The panel discussed the balancing act of writing stories that they think are important and also catering to what an audience wants.

“There’s definitely a conflict going on with the media and why places like Buzzfeed have kind of come along and said ‘we want to give the audience what they want’,” Tom Cowie, crime reporter at The Age, said.

“We at The Age I think are still trying to grapple with that legacy issue of telling the audience you should care about this.

“You want to write stories that people will read, but you also want to try to cross that breach between [an] important story that people really care about. That’s kind of like the golden moment, if you can find that sweet spot.”

Gregory said the challenge for Domestic Violence Australia is to keep the issue relevant.

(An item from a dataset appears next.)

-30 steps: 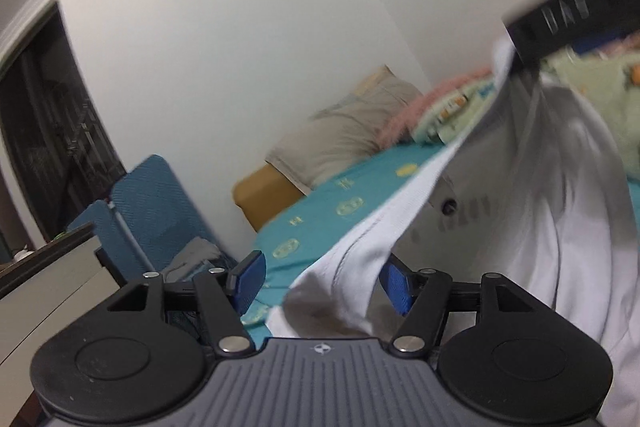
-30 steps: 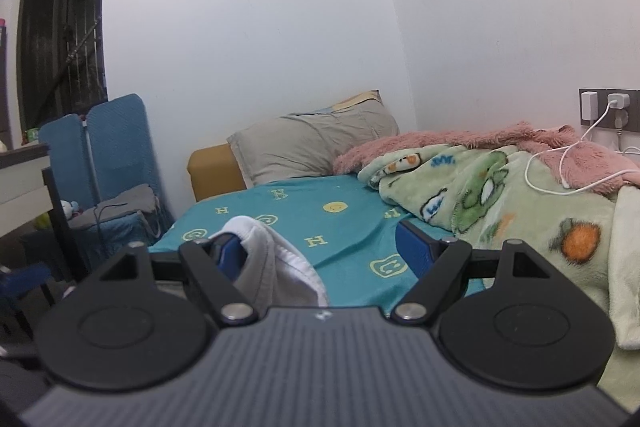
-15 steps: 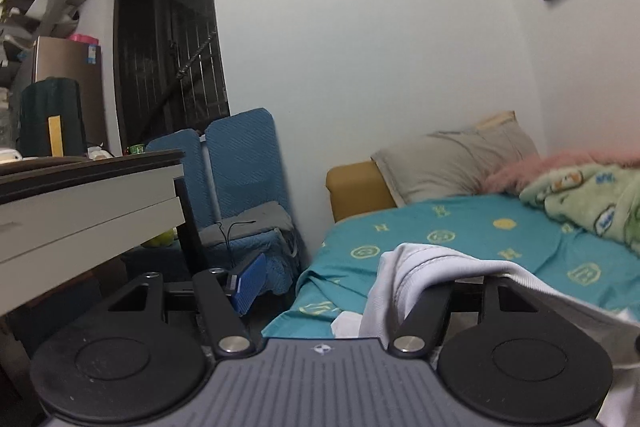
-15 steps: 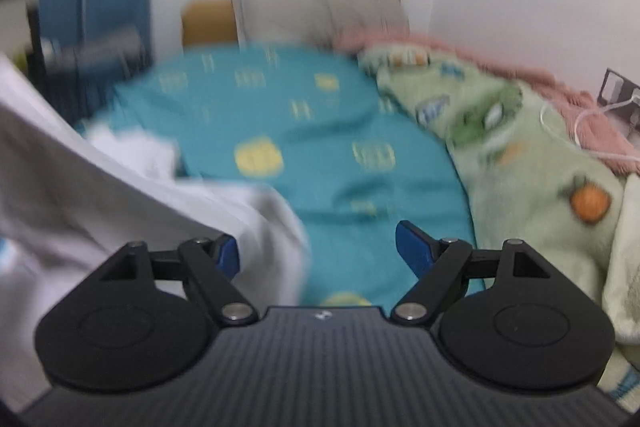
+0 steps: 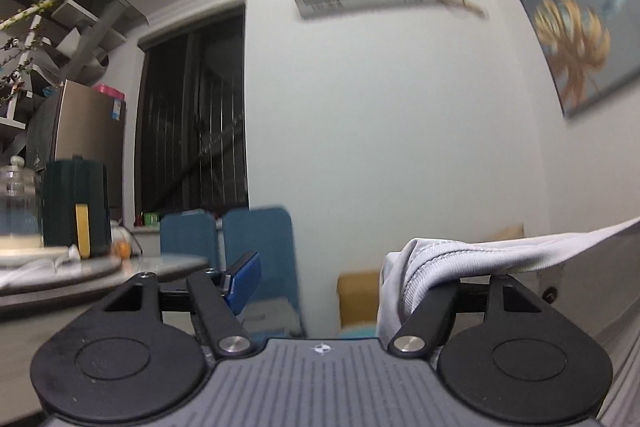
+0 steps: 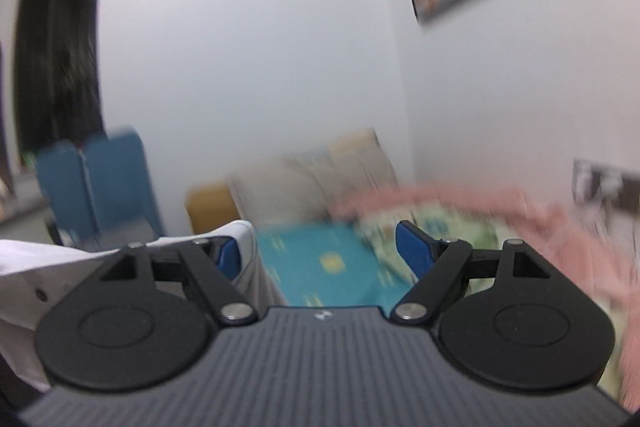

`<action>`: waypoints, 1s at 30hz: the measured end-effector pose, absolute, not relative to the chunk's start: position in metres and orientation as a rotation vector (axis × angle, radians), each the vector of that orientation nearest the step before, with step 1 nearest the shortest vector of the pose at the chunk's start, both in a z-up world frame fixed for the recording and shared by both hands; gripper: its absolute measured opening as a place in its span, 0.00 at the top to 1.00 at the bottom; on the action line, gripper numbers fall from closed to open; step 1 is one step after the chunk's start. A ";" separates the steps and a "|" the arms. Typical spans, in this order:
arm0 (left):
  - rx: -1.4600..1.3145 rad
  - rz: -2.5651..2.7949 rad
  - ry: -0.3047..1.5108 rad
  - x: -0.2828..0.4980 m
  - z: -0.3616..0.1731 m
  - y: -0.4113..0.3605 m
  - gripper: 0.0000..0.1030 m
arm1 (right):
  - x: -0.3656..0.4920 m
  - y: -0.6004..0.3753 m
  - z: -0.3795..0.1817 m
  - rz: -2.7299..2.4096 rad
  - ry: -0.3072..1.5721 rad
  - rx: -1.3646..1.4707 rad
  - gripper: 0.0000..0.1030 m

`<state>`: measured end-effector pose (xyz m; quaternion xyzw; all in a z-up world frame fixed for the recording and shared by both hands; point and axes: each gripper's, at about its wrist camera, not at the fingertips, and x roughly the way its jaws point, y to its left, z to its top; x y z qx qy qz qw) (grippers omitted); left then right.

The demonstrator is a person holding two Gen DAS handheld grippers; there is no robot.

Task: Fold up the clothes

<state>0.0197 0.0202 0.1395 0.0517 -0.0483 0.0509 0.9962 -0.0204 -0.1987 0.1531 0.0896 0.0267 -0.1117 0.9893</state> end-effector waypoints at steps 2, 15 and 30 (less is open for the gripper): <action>0.070 0.086 -0.135 0.006 0.191 0.029 0.31 | -0.036 -0.194 0.200 -0.202 -0.021 0.174 0.22; 0.025 -0.120 -0.274 -0.174 0.434 0.034 0.31 | -0.224 -0.185 0.406 -0.195 -0.373 0.135 0.20; 0.057 -0.220 0.159 0.014 0.339 0.018 0.31 | -0.058 -0.217 0.307 -0.238 0.000 0.083 0.20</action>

“My boss Fiona McCormack, she’s now pretty synonymous with the issue of domestic violence,” she said.

“Five or six years ago she would’ve got a phone call, a couple of times a year about a domestic violence story. She now gets asked to write opinion pieces so she has more of an opportunity, and we as an organisation can talk about violence against women in a public sense more often.

“The more you can do that it’s a self perpetuating thing.”

Di Stefano talked about how competitive the journalism industry is.

“[There] is probably about 20 to 30 new journalism jobs in Australia every year,” Di Stefano said.

“[In] a situation where there is a shrinking pool of vacancies, what you need to do as journalists, is to find a way to make yourself stand out and be different in a sea of mediocrity.”

“We don’t want more political reporters, because everyones doing politics.

“Think about the streams of communities that are out there that are crying out for some journalism and their stories to be told.”